Now, of course, you’d think that the high-falutin advertising company that we must have dropped six figures on to make this campaign would do the tracking for us, wouldn’t you? Heh heh, well, that’s the thing, see. this was pretty much a home-brew effort from start to finish.
Our communication strategy was to make the summit personal for Heads of State. Push them to go, and communicate that we were holding them personally responsible for the outcome. Our Nordic office had the foresight in June to buy ad space at the airport for the week of the COP, figuring that was one place the Heads of State would all pass through (if we succeeded in getting them to attend, by the way. Tick.) Christina Koll circulated a memo back then saying
*I now invite you to shoot around you like wild cowboys with ideas and wishes for the message on these ads.
Deadline is next week 23. June at 4 PM
Climate Communications Manager Martin Lloyd organized one of his famous brainstorms, and our former publications manager and über-creative Toby Cotton got wind of the challenge in his design kitchen. Toby freelances for us now, which as far as I can tell means he sits in an undisclosed location in Australia and thinks up cool stuff we should do, firing off ideas, well, like that wild cowboy Christina imagined. Due to time zone differences, he was asleep when the brainstorm here in Amsterdam happened, and did a lone wolf, bouncing ideas off his partner Alex.

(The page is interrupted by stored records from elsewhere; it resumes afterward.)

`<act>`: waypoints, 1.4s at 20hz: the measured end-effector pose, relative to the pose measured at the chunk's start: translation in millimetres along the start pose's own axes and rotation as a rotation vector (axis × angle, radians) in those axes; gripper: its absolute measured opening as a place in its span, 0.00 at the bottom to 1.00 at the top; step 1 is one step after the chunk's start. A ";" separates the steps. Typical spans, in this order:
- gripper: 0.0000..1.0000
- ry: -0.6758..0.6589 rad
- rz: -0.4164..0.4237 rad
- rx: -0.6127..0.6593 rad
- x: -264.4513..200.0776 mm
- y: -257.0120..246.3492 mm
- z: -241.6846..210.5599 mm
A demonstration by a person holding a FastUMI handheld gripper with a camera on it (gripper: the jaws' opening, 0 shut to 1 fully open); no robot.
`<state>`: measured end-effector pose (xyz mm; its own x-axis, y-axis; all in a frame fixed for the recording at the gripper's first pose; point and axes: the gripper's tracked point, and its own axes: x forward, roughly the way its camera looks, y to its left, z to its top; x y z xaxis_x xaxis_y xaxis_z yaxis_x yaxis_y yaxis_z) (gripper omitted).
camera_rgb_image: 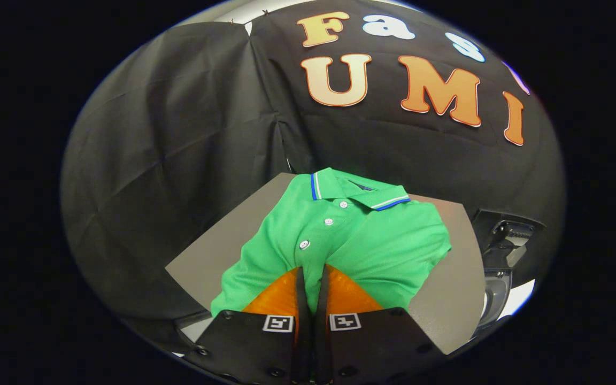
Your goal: Put the clothes into the washing machine and then close the washing machine lid.
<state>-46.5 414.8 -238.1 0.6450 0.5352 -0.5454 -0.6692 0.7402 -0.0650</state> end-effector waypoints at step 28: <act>0.11 -0.269 -0.182 0.207 -120.3 -212.3 92.0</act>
<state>51.8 230.7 -81.8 0.8385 0.4548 -0.3001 -0.4639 0.8848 0.0448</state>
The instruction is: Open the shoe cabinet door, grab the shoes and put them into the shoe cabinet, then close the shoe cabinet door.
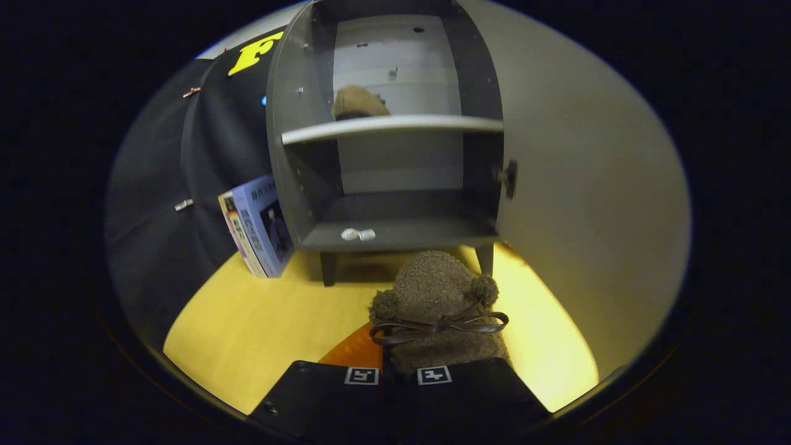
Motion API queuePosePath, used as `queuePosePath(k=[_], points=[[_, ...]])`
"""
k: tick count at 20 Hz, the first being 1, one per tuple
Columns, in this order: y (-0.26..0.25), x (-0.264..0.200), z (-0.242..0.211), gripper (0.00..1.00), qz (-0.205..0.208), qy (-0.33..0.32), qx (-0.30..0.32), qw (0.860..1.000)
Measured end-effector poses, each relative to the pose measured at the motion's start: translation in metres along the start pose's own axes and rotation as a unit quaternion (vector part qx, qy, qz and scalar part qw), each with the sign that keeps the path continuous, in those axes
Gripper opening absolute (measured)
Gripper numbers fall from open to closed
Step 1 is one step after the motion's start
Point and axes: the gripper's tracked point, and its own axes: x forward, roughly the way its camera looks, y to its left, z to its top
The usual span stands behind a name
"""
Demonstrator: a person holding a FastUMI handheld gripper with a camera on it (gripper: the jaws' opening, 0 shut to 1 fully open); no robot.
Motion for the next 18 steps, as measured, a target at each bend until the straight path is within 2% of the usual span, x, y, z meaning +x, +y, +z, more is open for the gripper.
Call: queuePosePath(k=[3,7,14,18], points=[[0.003,-0.028,0.063,0.08,0.007,-0.029,0.006,1.000],[0.010,-0.052,0.141,0.08,0.028,-0.053,0.060,0.996],[-0.003,-0.042,0.251,0.08,0.005,-0.102,0.053,0.993],[0.009,-0.011,0.312,0.08,0.014,-0.122,0.031,0.992]])
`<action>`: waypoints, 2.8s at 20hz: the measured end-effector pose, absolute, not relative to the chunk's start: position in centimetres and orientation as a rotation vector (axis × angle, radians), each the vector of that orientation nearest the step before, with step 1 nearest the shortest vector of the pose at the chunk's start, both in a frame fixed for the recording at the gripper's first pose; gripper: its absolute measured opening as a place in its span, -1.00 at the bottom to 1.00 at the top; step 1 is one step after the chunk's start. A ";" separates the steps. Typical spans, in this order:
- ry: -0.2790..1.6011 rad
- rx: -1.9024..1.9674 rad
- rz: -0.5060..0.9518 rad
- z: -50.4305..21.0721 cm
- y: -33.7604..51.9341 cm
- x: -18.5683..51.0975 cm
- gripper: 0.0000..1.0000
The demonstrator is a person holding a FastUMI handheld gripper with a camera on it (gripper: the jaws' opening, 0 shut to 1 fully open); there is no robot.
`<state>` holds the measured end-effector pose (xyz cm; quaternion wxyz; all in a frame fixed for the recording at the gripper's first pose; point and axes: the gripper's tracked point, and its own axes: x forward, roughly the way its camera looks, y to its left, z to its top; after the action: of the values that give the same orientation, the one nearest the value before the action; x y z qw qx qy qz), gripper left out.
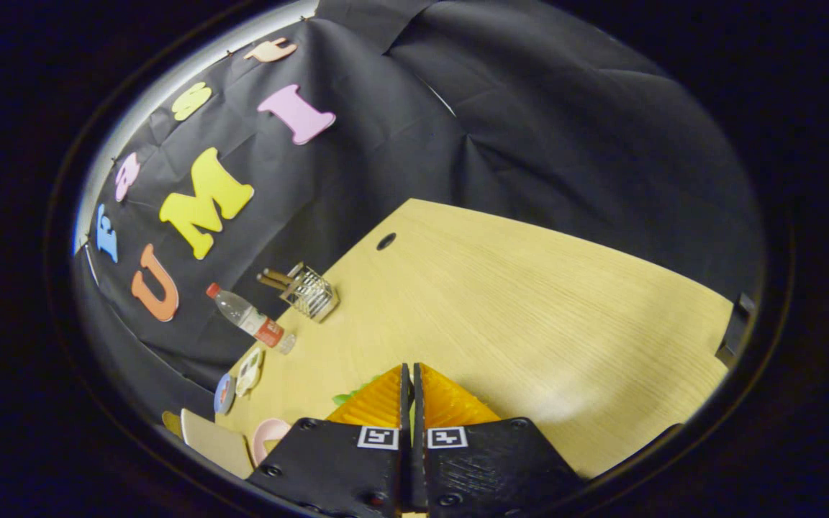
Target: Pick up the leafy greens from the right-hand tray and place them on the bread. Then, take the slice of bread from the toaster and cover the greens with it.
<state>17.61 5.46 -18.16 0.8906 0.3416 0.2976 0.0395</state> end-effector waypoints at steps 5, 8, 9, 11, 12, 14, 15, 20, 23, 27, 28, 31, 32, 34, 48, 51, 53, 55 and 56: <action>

He knocked up a quick concept sketch and popped it over to Martin, who knows a winner when he sees one, and who then put people, time, and a surprisingly small amount of money into making it happen. Between them and Mike Townsley they wrote the text, Karen Guy here in the office sourced the photos (creative commons where possible), and as with any great creative stew, nobody really remembers who came up with which bit — only that everybody is really really happy with the result.